2003年04/17 車庫証明申請、¥2k。装備品を揃えようと行ったウィングオート(ミツワモータース代理店)には何もありませんでした。ポルシェジャパンではドライヴァーズマニュアルは「コピーがあるかどうか要確認、あれば¥5k」、書類入れや車載工具は高いのでパス。キーホルダー購入、¥1.68k。帰って来てから自分で助手席シートネジ増し締め。
04/18 動いたり動かなかったりだったオドメーター修理のためスピード&オドメーターを取り外して修理出し。書類入れ落札、¥4.1k。
04/20 車載工具落札、¥8k。
04/22 車庫証明取得、¥0.5k。希望ナンバー申請・交付、¥4.1k(ナンバープレートのお値段含)。
04/24 ヘインズの「924」マニュアル落札。
04/25 オドメーター修理完了の留守電入電、書類入れ定型外にて届く。
04/27 オドメーター修理引き揚げ、燃費計測開始、¥26k。車載工具到着、着払¥840。
04/30 恵那までナイトドライブ。
05/01 名義変更。
05/02 ナイトドライブ(愛岐道路で多治見、19号で土岐、21号で御嵩、248号で多治見、愛岐道路で帰還)。

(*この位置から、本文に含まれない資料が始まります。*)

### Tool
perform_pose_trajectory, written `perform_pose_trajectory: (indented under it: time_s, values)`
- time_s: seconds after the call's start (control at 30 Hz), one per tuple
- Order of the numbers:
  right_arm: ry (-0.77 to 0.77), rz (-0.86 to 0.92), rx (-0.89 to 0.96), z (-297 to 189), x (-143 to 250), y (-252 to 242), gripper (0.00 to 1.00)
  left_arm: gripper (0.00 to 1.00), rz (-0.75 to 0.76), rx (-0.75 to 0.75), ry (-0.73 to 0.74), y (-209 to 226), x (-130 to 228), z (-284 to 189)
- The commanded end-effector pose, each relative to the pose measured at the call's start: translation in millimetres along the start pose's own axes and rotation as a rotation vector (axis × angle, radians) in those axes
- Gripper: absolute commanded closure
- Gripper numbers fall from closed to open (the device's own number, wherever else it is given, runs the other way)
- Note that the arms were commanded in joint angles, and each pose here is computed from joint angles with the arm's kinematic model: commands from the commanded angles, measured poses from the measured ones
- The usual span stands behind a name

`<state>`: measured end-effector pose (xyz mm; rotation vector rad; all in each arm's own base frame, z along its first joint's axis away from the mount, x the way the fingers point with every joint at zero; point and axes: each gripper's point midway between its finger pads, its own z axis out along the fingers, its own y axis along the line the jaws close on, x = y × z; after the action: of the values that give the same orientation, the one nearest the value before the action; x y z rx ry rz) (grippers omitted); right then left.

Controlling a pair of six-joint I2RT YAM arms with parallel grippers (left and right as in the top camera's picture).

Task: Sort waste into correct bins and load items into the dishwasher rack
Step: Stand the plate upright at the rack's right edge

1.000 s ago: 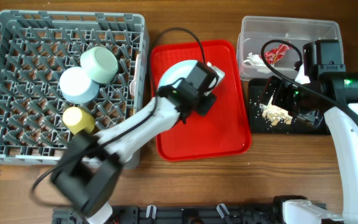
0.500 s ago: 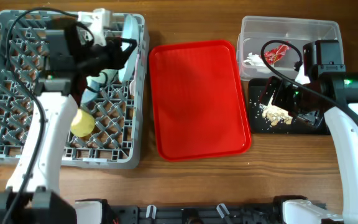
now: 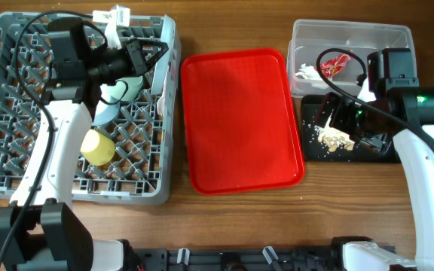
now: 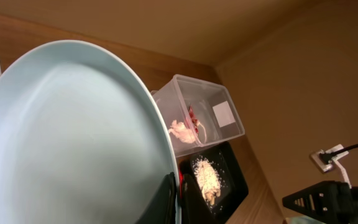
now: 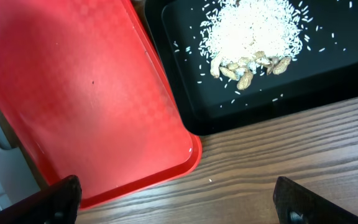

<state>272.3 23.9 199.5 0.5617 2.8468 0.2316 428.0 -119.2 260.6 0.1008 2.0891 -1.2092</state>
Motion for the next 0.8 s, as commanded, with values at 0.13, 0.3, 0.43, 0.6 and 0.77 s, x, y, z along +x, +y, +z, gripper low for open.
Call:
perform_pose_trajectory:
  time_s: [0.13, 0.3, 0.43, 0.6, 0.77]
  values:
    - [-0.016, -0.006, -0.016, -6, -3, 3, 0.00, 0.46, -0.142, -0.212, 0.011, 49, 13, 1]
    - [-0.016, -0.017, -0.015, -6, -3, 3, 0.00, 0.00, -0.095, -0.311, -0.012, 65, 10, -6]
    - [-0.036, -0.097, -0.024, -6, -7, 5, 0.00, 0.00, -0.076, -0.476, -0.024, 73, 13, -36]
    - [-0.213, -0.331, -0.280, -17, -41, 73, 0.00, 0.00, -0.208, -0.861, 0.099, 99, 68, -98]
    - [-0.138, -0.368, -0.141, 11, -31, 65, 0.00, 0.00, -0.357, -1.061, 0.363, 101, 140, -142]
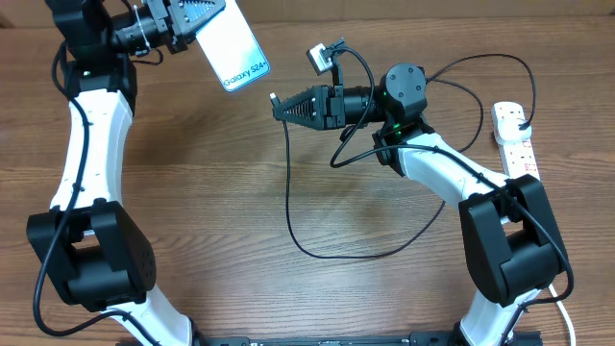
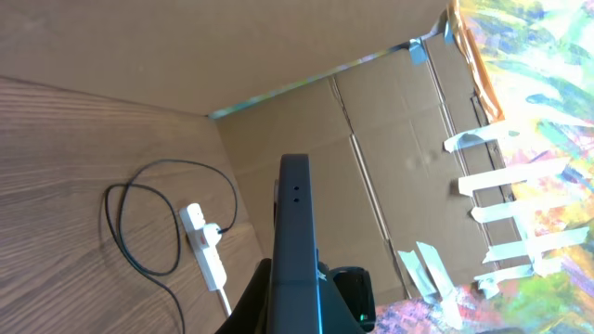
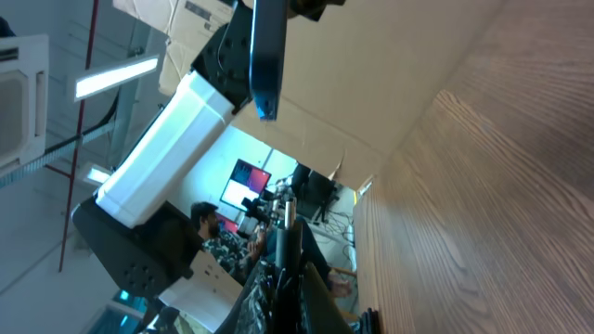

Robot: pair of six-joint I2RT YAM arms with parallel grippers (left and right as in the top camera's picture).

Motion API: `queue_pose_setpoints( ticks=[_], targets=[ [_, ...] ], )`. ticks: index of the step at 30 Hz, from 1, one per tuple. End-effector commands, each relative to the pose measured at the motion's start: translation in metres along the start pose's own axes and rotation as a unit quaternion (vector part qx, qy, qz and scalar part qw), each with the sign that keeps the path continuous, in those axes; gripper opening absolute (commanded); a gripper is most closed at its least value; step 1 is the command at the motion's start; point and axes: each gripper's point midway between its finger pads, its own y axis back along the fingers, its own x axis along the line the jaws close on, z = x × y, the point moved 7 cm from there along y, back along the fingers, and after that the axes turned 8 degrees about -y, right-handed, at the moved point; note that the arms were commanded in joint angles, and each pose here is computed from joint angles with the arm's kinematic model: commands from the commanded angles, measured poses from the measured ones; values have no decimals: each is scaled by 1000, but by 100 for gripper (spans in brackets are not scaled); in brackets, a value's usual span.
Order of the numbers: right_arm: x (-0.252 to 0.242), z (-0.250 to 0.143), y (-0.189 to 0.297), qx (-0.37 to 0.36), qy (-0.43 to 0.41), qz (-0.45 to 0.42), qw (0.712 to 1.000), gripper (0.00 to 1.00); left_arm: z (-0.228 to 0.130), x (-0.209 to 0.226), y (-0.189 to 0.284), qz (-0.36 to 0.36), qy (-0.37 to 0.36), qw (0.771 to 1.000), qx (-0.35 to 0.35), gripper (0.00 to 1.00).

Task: Plug charger to phone and switch on socket
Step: 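Hold the cable plug near the phone's bottom edge with the right gripper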

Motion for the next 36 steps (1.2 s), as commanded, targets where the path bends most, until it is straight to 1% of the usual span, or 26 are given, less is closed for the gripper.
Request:
queue_pose_setpoints(
  ticks=[1,7,18,24,36],
  targets=[
    [7,6,-2,-12,-4,6,1000,4,-1,-8,-13,-3,3,1000,-2,4],
    [10,9,-1,-28,-10,10,1000,4,-3,-10,-24,-2,3,1000,-7,5],
    [10,11,-1,-39,-6,11,999,4,-2,-10,-24,-2,-3,1000,-10,4],
    [16,11,-1,-39,17,19,999,4,-1,-10,-25,0,-3,1000,-12,5],
    [16,14,0,-52,17,19,998,4,-3,-11,-28,-3,0,1000,-9,4]
  ],
)
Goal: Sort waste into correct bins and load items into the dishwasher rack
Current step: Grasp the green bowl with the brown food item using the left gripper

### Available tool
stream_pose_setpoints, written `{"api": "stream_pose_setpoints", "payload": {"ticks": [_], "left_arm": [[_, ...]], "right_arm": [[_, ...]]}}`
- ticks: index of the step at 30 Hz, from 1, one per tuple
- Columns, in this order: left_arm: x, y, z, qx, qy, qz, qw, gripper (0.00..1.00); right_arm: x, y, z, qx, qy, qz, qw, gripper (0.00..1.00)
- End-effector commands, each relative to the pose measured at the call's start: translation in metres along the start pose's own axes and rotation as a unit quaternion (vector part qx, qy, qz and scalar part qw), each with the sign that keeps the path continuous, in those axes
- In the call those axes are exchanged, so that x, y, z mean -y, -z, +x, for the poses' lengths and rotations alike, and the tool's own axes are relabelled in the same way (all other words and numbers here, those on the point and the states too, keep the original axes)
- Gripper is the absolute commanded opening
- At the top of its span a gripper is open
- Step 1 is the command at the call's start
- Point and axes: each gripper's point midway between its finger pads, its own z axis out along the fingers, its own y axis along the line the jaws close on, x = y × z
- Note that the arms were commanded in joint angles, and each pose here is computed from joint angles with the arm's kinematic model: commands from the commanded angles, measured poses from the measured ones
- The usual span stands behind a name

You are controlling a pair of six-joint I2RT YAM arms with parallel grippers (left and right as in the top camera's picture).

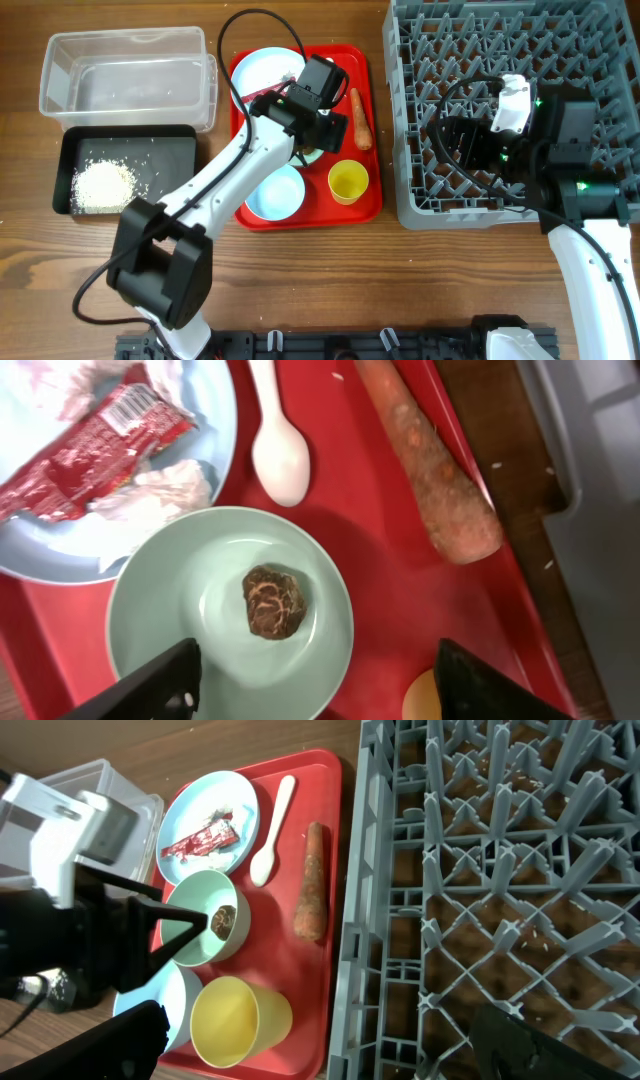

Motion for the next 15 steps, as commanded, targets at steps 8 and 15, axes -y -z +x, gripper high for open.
{"api": "stream_pose_setpoints", "payload": {"ticks": [8,15], "left_arm": [[0.007,-0.069,0.031,-0.068,-0.033,0.010,0.997,0.29],[0.007,-0.070,0.031,-0.068,-0.028,0.010,0.997,0.04]], "right_arm": [[-0.001,0.002,-0.008,0.008,0.011,0.004,1.000,1.00],[-0.001,0.002,-0.008,0.008,0.011,0.004,1.000,1.00]]}}
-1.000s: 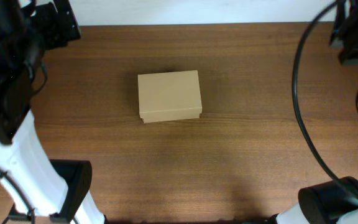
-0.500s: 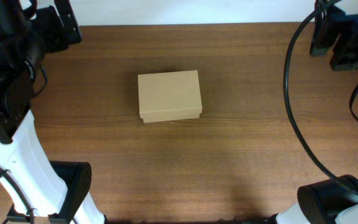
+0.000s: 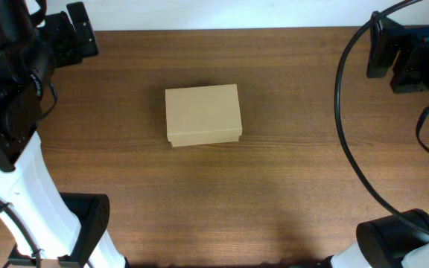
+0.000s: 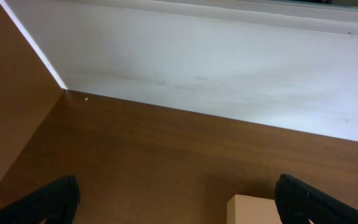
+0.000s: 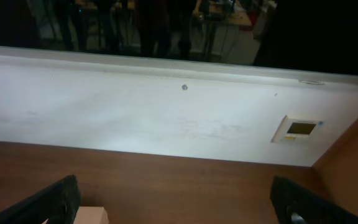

05/03 ナイトドライブ(19号で多治見、愛岐道路で帰還)。
05/04 初の燃費計測結果、9.7km/l。「THE COMPLETE BOOK OF PORSCHE」購入、¥3k。これまでカーステレオのテープデッキにテープが入らなかったので交換検討していたのだが無理矢理押し込んだら正常に作動(^o^;
05/11 「月瀬の大杉」に会いに行って来ました。
10/16 やっほ〜で購入した924のカタログ類が到着。
10/22〜31 車検。
今後の課題は
・シートが破れている(現状では市販のシートカバーを掛けてある)ので張替か、専用シートカバー作成検討
・ダッシュボードが割れているので修復検討
・助手席側バニティーミラー割れ、交換検討
・ヘインズのマニュアル入手「944」
・限定色の純正ホイールを銀色に交換
でしょうか。
ちなみにポルシェ901/930/964/993/996には個人的に興味なしです。△11にとって「ワークスに請われロスマンズ・カラーのポルシェ956/962Cでジャッキー・イクスやデレック・ベルと組んでル・マンを走る」のでなければポルシェのフラットシックスに乗ったことにはならないと思うし、それは見果てぬ夢になってしまいました。
現物を見ても丸目ライトやフロントスクリーンが立っていて空力悪そうです。今さら空油冷ってのも、オイル交換費用を考えただけで△11のコンセプトからは遠そうです。この辺が解決されたポルシェ996以降は未だ△11とは無縁の価格帯に留まっていることでしょうし、水冷になったのに従来通りオイルをがぶ飲みするのも不合理で美しくないですね。